**Exercise directions:**
Write down each of the records again, exactly and in full.
********
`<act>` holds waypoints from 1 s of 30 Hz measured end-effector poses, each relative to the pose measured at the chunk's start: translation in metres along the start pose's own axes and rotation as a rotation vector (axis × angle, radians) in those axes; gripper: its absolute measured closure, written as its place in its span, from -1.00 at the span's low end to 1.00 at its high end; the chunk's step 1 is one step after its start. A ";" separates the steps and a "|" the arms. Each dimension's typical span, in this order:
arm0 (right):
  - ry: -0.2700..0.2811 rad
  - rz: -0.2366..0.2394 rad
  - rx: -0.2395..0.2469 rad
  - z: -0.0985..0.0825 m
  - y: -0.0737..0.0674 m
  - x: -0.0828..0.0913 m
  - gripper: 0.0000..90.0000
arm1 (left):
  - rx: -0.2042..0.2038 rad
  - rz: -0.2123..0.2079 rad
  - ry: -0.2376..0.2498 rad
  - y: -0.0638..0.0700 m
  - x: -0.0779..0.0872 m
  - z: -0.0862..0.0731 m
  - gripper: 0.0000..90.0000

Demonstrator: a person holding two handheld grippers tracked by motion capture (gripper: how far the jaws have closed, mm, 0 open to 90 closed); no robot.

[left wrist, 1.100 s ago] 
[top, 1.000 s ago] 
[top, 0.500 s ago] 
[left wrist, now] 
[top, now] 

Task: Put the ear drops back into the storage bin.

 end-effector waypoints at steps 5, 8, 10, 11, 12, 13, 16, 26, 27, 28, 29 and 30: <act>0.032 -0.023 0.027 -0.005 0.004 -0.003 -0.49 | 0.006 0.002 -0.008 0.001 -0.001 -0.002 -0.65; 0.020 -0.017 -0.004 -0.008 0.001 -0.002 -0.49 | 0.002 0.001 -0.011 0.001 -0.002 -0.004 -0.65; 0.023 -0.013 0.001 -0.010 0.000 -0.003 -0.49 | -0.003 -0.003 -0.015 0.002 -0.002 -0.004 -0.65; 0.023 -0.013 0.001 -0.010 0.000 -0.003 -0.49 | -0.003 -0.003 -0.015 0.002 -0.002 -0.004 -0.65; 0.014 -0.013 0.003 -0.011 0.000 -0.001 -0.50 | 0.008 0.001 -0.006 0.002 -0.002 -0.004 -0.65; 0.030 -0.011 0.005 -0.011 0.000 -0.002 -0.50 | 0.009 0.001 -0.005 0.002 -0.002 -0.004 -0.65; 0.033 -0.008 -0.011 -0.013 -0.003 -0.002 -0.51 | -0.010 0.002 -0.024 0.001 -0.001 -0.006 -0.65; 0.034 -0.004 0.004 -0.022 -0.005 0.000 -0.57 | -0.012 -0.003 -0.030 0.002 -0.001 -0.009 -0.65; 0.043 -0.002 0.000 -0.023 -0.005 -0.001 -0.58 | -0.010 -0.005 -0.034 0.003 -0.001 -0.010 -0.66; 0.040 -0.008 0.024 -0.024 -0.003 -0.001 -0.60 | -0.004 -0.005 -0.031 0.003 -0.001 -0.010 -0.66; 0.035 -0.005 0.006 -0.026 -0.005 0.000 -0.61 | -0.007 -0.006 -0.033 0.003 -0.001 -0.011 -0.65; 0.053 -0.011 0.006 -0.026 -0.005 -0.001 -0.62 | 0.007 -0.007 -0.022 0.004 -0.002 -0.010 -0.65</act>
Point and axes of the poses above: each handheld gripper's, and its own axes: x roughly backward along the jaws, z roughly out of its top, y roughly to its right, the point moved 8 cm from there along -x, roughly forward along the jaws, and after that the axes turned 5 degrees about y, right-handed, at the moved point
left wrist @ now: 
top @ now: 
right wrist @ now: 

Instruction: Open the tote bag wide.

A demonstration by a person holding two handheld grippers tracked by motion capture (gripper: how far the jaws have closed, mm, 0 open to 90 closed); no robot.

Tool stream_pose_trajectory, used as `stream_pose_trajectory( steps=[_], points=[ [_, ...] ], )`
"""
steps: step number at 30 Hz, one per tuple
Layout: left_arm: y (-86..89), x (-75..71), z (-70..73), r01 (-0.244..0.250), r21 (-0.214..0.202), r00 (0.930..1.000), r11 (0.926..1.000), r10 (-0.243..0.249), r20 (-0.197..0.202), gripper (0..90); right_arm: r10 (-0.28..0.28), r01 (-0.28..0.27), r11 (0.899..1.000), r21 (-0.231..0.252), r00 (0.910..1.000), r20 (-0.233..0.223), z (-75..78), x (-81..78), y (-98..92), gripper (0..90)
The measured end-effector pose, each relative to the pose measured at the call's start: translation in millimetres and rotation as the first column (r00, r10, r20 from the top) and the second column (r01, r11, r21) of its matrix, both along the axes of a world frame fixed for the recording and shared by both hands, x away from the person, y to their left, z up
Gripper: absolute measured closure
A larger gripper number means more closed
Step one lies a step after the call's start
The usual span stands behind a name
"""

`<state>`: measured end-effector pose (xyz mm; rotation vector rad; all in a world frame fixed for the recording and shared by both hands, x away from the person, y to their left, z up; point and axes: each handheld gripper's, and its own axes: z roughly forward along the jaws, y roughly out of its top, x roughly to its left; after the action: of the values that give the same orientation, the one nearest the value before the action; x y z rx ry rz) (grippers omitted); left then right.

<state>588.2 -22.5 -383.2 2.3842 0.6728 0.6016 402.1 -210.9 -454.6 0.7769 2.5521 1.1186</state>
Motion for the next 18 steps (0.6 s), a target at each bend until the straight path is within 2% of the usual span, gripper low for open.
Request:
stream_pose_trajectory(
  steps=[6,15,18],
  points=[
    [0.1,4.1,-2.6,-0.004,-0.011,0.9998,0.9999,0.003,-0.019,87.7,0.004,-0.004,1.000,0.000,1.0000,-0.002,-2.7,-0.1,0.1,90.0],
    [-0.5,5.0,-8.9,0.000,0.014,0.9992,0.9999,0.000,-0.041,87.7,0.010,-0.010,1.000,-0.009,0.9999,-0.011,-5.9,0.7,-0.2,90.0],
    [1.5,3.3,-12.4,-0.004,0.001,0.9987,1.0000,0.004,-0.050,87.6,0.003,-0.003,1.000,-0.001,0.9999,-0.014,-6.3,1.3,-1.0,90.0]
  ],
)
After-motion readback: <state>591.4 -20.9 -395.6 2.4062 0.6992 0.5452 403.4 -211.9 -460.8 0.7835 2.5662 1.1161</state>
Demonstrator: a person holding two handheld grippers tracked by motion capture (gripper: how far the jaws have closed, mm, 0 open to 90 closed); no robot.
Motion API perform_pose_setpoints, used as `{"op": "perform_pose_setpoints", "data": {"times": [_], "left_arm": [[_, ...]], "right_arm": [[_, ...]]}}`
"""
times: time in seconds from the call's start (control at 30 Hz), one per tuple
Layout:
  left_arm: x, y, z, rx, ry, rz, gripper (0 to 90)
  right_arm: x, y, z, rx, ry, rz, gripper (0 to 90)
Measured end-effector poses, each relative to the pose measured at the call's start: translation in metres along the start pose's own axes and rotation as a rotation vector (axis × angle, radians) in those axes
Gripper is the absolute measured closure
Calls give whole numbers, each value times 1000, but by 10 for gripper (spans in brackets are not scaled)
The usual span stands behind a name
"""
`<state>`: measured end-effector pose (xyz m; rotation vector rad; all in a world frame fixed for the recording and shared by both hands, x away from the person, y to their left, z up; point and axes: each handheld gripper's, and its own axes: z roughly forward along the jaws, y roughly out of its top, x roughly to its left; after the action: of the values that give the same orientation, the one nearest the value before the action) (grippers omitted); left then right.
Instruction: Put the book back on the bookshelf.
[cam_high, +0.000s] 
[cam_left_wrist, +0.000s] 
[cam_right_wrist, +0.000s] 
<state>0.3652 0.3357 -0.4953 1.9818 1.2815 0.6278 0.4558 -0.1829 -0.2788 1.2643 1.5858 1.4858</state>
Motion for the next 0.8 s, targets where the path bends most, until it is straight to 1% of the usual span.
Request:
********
**Output below:**
`<act>` holds waypoints from 1 s of 30 Hz measured end-effector poses, each relative to the pose measured at the chunk's start: translation in metres along the start pose's own axes and rotation as a rotation vector (axis × angle, radians) in those axes; gripper: its absolute measured closure, written as its place in its span, from -1.00 at the span's low end to 1.00 at its high end; the chunk's step 1 is one step after its start. A ";" separates the steps and a "|" the arms. Each dimension's typical span, in this order:
arm0 (right):
  - ry: -0.2700..0.2811 rad
  - rz: -0.2366..0.2394 rad
  - rx: -0.2395..0.2469 rad
  - z: -0.0985..0.0825 m
  - y: -0.0737..0.0674 m
  - x: -0.0828..0.0913 m
  - gripper: 0.0000..90.0000
arm1 (left):
  - rx: -0.2042..0.2038 rad
  - rz: -0.2123..0.2079 rad
  - ry: -0.2376..0.2498 rad
  - y: -0.0638..0.0700 m
  - x: -0.0779..0.0872 m
  - z: -0.0862..0.0731 m
  - gripper: 0.0000..90.0000

Demonstrator: a person holding two handheld grippers tracked by motion capture (gripper: how far the jaws have closed, mm, 0 open to 90 closed); no robot.

[left wrist, 1.100 s ago] 
[top, 1.000 s ago] 
[top, 0.500 s ago] 
[left wrist, now] 
[top, now] 

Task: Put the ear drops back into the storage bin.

 end-effector waypoints at steps 5, 8, 10, 11, 12, 13, 16, 26, 27, 28, 29 and 30: <act>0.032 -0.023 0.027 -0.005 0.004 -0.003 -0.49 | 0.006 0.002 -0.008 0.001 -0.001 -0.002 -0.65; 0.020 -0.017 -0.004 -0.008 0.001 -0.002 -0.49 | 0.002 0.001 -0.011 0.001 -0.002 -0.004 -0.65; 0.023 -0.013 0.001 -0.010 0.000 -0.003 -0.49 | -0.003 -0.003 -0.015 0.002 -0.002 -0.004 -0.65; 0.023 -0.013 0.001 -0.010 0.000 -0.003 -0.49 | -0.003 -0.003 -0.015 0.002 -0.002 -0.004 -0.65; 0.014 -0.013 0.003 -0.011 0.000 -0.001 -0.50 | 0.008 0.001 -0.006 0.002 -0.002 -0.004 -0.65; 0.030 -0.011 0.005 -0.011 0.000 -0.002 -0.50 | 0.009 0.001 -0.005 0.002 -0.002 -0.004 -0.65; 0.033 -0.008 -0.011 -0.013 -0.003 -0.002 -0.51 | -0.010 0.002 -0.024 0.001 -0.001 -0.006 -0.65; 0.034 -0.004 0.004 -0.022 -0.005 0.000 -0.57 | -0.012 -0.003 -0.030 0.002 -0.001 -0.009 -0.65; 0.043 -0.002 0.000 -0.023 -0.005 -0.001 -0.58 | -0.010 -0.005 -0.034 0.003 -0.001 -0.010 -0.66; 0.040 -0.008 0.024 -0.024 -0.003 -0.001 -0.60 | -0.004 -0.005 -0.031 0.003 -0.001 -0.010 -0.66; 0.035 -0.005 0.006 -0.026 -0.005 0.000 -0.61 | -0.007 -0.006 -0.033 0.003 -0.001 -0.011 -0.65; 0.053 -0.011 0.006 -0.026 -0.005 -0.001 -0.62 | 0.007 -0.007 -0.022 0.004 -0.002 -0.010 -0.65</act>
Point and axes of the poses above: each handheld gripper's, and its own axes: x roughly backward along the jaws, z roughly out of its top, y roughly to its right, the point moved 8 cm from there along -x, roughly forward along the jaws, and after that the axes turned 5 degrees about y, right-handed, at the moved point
left wrist @ now: 
top @ now: 
right wrist @ now: 

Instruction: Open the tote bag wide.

A demonstration by a person holding two handheld grippers tracked by motion capture (gripper: how far the jaws have closed, mm, 0 open to 90 closed); no robot.

Tool stream_pose_trajectory, used as `stream_pose_trajectory( steps=[_], points=[ [_, ...] ], )`
"""
steps: step number at 30 Hz, one per tuple
Layout: left_arm: y (-86..89), x (-75..71), z (-70..73), r01 (-0.244..0.250), r21 (-0.214..0.202), r00 (0.930..1.000), r11 (0.926..1.000), r10 (-0.243..0.249), r20 (-0.197..0.202), gripper (0..90); right_arm: r10 (-0.28..0.28), r01 (-0.28..0.27), r11 (0.899..1.000), r21 (-0.231..0.252), r00 (0.910..1.000), r20 (-0.233..0.223), z (-75..78), x (-81..78), y (-98..92), gripper (0..90)
The measured end-effector pose, each relative to the pose measured at the call's start: translation in millimetres and rotation as the first column (r00, r10, r20 from the top) and the second column (r01, r11, r21) of its matrix, both along the axes of a world frame fixed for the recording and shared by both hands, x away from the person, y to their left, z up
Gripper: absolute measured closure
A larger gripper number means more closed
Step one lies a step after the call's start
The usual span stands behind a name
"""

`<state>`: measured end-effector pose (xyz mm; rotation vector rad; all in a world frame fixed for the recording and shared by both hands, x away from the person, y to their left, z up; point and axes: each handheld gripper's, and its own axes: z roughly forward along the jaws, y roughly out of its top, x roughly to its left; after the action: of the values that give the same orientation, the one nearest the value before the action; x y z rx ry rz) (grippers omitted); left then right.

<state>588.2 -22.5 -383.2 2.3842 0.6728 0.6016 402.1 -210.9 -454.6 0.7769 2.5521 1.1186</state>
Motion for the next 18 steps (0.6 s), a target at each bend until the straight path is within 2% of the usual span, gripper low for open.
Request:
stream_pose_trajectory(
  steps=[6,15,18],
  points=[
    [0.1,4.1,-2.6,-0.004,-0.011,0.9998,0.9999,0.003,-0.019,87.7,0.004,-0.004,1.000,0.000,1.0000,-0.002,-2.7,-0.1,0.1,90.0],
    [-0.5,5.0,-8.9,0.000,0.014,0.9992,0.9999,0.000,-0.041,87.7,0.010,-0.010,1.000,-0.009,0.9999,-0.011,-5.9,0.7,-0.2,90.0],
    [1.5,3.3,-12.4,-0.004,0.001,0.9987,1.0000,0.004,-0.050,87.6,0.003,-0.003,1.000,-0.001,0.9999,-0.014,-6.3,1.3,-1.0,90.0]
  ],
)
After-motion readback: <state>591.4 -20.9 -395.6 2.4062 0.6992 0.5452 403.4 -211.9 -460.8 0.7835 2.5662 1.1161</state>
Demonstrator: a person holding two handheld grippers tracked by motion capture (gripper: how far the jaws have closed, mm, 0 open to 90 closed); no robot.
Motion API perform_pose_setpoints, used as `{"op": "perform_pose_setpoints", "data": {"times": [_], "left_arm": [[_, ...]], "right_arm": [[_, ...]]}}`
"""
times: time in seconds from the call's start (control at 30 Hz), one per tuple
Layout:
  left_arm: x, y, z, rx, ry, rz, gripper (0 to 90)
  right_arm: x, y, z, rx, ry, rz, gripper (0 to 90)
Measured end-effector poses, each relative to the pose measured at the call's start: translation in metres along the start pose's own axes and rotation as a rotation vector (axis × angle, radians) in those axes
Gripper is the absolute measured closure
Calls give whole numbers, each value times 1000, but by 10 for gripper (spans in brackets are not scaled)
The usual span stands behind a name
"""
`<state>`: measured end-effector pose (xyz m; rotation vector rad; all in a world frame fixed for the recording and shared by both hands, x away from the person, y to their left, z up; point and axes: each handheld gripper's, and its own axes: z roughly forward along the jaws, y roughly out of its top, x roughly to its left; after the action: of the values that give the same orientation, the one nearest the value before the action) (grippers omitted); left then right.
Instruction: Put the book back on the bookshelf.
[cam_high, +0.000s] 
[cam_left_wrist, +0.000s] 
[cam_right_wrist, +0.000s] 
<state>0.3652 0.3357 -0.4953 1.9818 1.2815 0.6278 0.4558 -0.1829 -0.2788 1.2643 1.5858 1.4858</state>
Motion for the next 0.8 s, targets where the path bends most, until it is straight to 1% of the usual span.
Request:

This exercise has no more to it.